Onset of the neuromuscular block simulated in an anatomical model.

Abstract

The aim of this study was to develop a pharmacodynamic model for nondepolarizing muscle relaxants (neuromuscular blocking agents, NMBAs) based on anatomical, physiological, and pharmacological considerations and analyse whether the time to onset of the submaximal neuromuscular block (NMB) depends on the affinities of the NMBAs for the postsynaptic receptors or on the pharmacokinetic properties of the NMBAs. A quantitative description of the development of neuromuscular block was achieved by formulating a pharmacodynamic model based on anatomical, physiological and pharmacological considerations. The principal characteristics of the model are: (1) Diffusion of the NMBAs out of the capillaries into the interstitial space of muscle and from there into the synaptic space of the motor end plates (2) Receptor concentration in the synaptic space of 300 microM and the total amount of receptors in 100 g muscle of between 1.43 x (10(-11) to 10(-10) mol. (3) Interaction of NMBAs with the receptors defined by the association (k(assoc) = 4 x 10(8) min-1 x M-1) and dissociation (k(dissoc) one of 4, 40, or 400 min-1) rate constants.

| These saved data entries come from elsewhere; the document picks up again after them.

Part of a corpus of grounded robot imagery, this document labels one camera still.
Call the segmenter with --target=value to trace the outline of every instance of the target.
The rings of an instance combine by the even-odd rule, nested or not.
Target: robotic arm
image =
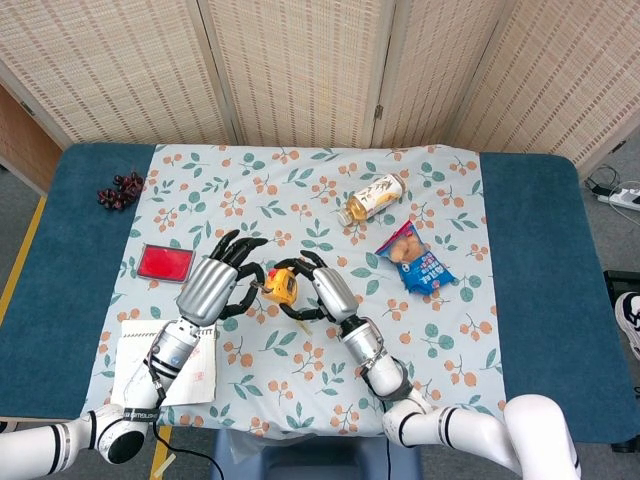
[[[97,449],[109,462],[133,458],[144,442],[149,422],[159,416],[166,391],[180,373],[199,340],[200,328],[244,313],[255,300],[251,286],[235,305],[227,305],[237,281],[255,275],[264,283],[257,263],[242,265],[249,253],[264,245],[262,238],[227,233],[209,258],[191,274],[177,299],[180,319],[167,322],[154,339],[147,358],[125,388],[124,407],[106,405],[67,423],[0,435],[0,480],[30,479],[69,468],[79,450]]]
[[[286,259],[275,268],[293,268],[313,284],[318,293],[315,310],[280,308],[297,320],[326,317],[341,327],[340,339],[362,367],[371,391],[394,406],[382,419],[385,435],[398,445],[444,445],[492,460],[525,480],[580,478],[580,463],[560,407],[540,395],[523,395],[509,401],[505,424],[491,415],[454,407],[435,407],[407,379],[404,366],[384,347],[375,323],[357,316],[353,293],[332,268],[314,252],[302,250],[311,260]]]

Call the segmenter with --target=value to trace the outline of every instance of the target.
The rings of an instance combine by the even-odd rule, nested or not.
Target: bottle cap
[[[338,222],[340,222],[340,225],[342,225],[343,227],[348,227],[353,223],[353,218],[346,210],[339,210]]]

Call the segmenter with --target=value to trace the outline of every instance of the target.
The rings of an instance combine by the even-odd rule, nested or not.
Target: snack bag
[[[453,275],[424,247],[411,221],[394,233],[376,254],[396,264],[410,292],[431,295],[442,285],[454,280]]]

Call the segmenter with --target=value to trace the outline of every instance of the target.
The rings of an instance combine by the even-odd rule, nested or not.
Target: plastic bottle
[[[338,212],[338,221],[344,227],[363,222],[398,200],[406,190],[404,180],[395,173],[389,173],[351,195]]]

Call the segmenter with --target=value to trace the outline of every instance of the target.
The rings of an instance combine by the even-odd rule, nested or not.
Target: bottle label
[[[356,200],[367,209],[367,217],[392,204],[401,196],[402,184],[390,174],[379,178],[367,188],[354,194]]]

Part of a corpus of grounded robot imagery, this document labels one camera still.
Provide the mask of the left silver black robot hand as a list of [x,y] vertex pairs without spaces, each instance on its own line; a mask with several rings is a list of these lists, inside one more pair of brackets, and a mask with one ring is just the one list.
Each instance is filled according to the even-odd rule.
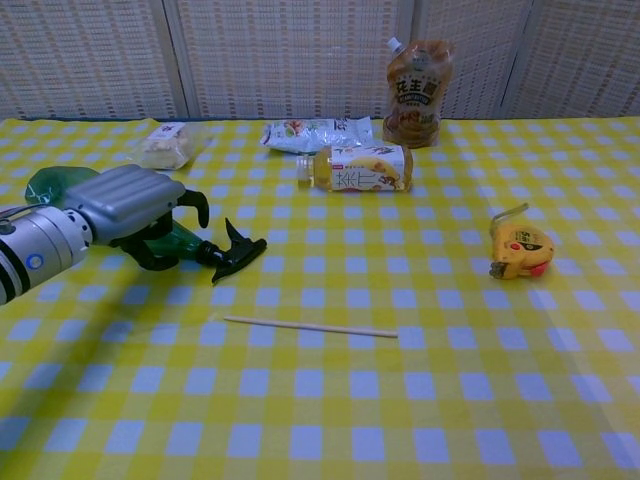
[[133,164],[104,171],[70,187],[63,206],[84,217],[94,244],[119,248],[150,271],[166,270],[179,262],[176,256],[155,255],[146,244],[173,230],[174,208],[193,207],[199,225],[205,228],[209,224],[209,202],[203,193]]

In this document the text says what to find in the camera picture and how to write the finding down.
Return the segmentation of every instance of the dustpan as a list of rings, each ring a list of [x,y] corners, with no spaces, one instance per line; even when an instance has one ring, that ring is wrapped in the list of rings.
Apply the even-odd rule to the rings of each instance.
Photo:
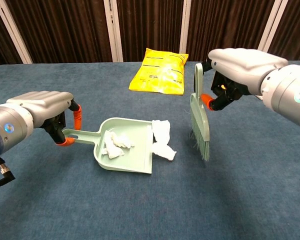
[[[124,155],[110,159],[102,154],[105,148],[105,131],[114,132],[117,136],[125,134],[134,147],[122,148]],[[113,117],[105,120],[98,132],[64,129],[66,137],[75,138],[75,143],[94,145],[93,154],[99,165],[112,171],[152,173],[152,122],[129,118]]]

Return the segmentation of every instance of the robotic hand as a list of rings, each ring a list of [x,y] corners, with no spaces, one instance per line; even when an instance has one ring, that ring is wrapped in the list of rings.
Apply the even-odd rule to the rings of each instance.
[[[266,107],[300,126],[300,65],[256,49],[226,48],[210,51],[202,66],[203,74],[215,69],[211,90],[217,98],[201,95],[209,110],[222,110],[242,95],[262,95]]]
[[[0,105],[0,155],[29,137],[36,128],[45,129],[59,146],[69,146],[74,138],[65,137],[65,110],[73,111],[74,128],[81,129],[81,106],[69,92],[32,91],[8,99]],[[15,179],[0,157],[3,178],[0,186]]]

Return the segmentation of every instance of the yellow bag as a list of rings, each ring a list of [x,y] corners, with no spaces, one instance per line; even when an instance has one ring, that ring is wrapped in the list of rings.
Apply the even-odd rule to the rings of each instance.
[[[142,65],[132,79],[129,90],[183,95],[184,65],[188,56],[147,48]]]

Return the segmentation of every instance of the broom handle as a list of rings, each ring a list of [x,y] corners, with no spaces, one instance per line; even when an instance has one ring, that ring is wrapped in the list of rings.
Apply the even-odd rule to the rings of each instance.
[[[204,87],[204,69],[201,63],[195,65],[195,98],[199,100]]]

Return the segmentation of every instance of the blue carpet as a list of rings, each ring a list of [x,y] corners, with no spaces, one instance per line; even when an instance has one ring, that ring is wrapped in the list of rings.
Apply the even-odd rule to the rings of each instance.
[[[169,120],[177,151],[172,162],[154,155],[151,175],[108,171],[92,145],[58,147],[36,129],[2,155],[16,180],[0,188],[0,240],[300,239],[300,127],[244,96],[207,112],[204,167],[189,139],[195,62],[185,66],[183,96],[129,91],[140,66],[0,66],[0,104],[29,91],[71,92],[82,130],[97,131],[111,117]],[[204,75],[208,93],[213,74]]]

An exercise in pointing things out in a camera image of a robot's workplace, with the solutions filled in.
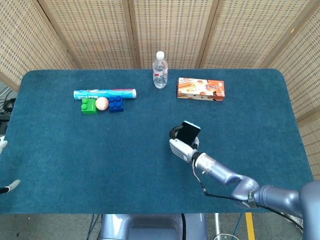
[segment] bottle label
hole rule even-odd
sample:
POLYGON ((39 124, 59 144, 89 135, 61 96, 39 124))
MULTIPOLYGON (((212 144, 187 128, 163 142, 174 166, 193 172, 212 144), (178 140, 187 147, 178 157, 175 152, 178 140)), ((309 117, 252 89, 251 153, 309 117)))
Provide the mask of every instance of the bottle label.
POLYGON ((157 70, 153 69, 153 75, 156 78, 160 78, 162 75, 166 75, 166 74, 168 74, 168 69, 165 69, 163 71, 157 71, 157 70))

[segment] wicker panel
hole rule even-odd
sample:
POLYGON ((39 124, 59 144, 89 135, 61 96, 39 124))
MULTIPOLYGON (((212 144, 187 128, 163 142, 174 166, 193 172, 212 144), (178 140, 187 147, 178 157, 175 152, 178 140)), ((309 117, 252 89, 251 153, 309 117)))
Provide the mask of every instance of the wicker panel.
POLYGON ((19 86, 36 69, 73 66, 31 0, 0 1, 0 73, 19 86))
POLYGON ((163 51, 169 68, 194 68, 212 0, 134 1, 142 68, 163 51))
POLYGON ((320 118, 300 128, 313 178, 320 180, 320 118))
POLYGON ((257 68, 309 0, 225 0, 204 68, 257 68))
POLYGON ((41 0, 79 67, 133 68, 122 1, 41 0))
POLYGON ((320 8, 271 64, 286 80, 295 116, 320 106, 320 8))

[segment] toy block
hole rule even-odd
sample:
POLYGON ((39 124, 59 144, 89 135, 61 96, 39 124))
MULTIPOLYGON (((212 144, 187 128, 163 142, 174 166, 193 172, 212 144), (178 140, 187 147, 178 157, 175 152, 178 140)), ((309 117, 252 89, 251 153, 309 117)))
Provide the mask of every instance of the toy block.
POLYGON ((95 99, 82 99, 81 111, 83 114, 97 114, 95 99))
POLYGON ((118 113, 124 111, 124 101, 122 97, 109 97, 109 112, 110 113, 118 113))

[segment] snack box
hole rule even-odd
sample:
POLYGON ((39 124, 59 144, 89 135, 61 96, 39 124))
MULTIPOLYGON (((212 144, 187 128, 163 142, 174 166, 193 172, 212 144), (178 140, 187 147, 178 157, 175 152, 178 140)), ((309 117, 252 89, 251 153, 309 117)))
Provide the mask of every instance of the snack box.
POLYGON ((176 97, 221 102, 225 98, 225 84, 220 80, 179 77, 176 97))

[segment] blue table surface
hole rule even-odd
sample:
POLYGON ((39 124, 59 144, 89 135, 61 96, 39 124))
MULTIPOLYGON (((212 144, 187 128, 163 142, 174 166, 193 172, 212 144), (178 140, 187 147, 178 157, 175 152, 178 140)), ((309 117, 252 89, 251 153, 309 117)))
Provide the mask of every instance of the blue table surface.
MULTIPOLYGON (((241 212, 204 196, 190 164, 169 147, 169 131, 201 127, 200 152, 261 185, 299 190, 312 180, 285 80, 275 69, 37 70, 18 93, 0 156, 0 213, 241 212), (179 77, 222 80, 223 102, 176 98, 179 77), (84 115, 73 91, 135 88, 124 112, 84 115)), ((203 175, 210 193, 234 188, 203 175)))

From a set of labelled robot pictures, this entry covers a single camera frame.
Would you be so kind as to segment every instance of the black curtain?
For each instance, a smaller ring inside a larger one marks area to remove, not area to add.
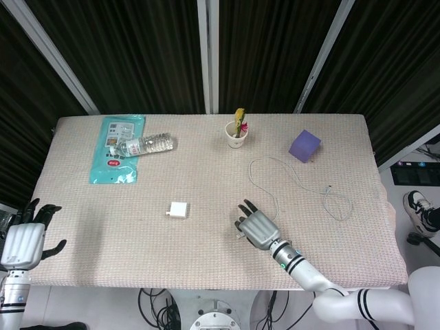
[[[0,203],[22,208],[57,120],[87,114],[2,5],[0,44]]]
[[[205,113],[196,0],[30,0],[102,113]]]
[[[303,113],[361,113],[378,164],[440,124],[440,2],[356,1]]]
[[[219,112],[291,113],[340,0],[221,0]]]

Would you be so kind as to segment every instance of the purple cube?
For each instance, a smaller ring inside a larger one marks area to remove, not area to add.
[[[312,133],[304,130],[298,135],[294,143],[292,143],[289,152],[303,163],[307,163],[310,156],[319,147],[319,140]]]

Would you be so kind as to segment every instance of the plastic bottle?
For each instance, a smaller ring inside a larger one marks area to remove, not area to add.
[[[173,149],[173,139],[170,133],[162,133],[138,139],[121,141],[117,146],[110,147],[110,154],[133,157],[146,153],[160,153]]]

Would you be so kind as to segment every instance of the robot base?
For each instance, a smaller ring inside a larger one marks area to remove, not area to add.
[[[258,291],[169,290],[179,307],[182,330],[250,330]]]

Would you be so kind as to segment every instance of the person's foot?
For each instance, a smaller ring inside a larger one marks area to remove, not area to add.
[[[438,229],[428,221],[428,215],[434,207],[420,192],[407,192],[404,196],[404,207],[418,233],[425,237],[433,237],[437,233]]]
[[[46,327],[44,325],[37,325],[35,327],[21,328],[20,330],[87,330],[87,325],[81,322],[74,322],[61,327]]]

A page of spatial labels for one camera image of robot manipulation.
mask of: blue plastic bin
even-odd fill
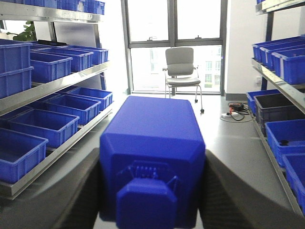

The simulations demonstrated that different affinities of the NMBAs for the postsynaptic receptors (defined by k(assoc)/k(dissoc)) do not influence the onset of the submaximal NMB. On the other hand, the time to the peak submaximal NMB is dependent on the pharmacokinetic properties of the drugs: Those NMBAs that leave plasma rapidly produce the block faster but the fraction of the dose that contributes to the block is small. This fraction is larger for those NMBAs that produce NMB later and, hence, these NMBAs require smaller equieffective doses. We conclude that those muscle relaxants that produce neuromuscular block rapidly require larger equieffective doses due to their more rapid initial disappearance from plasma.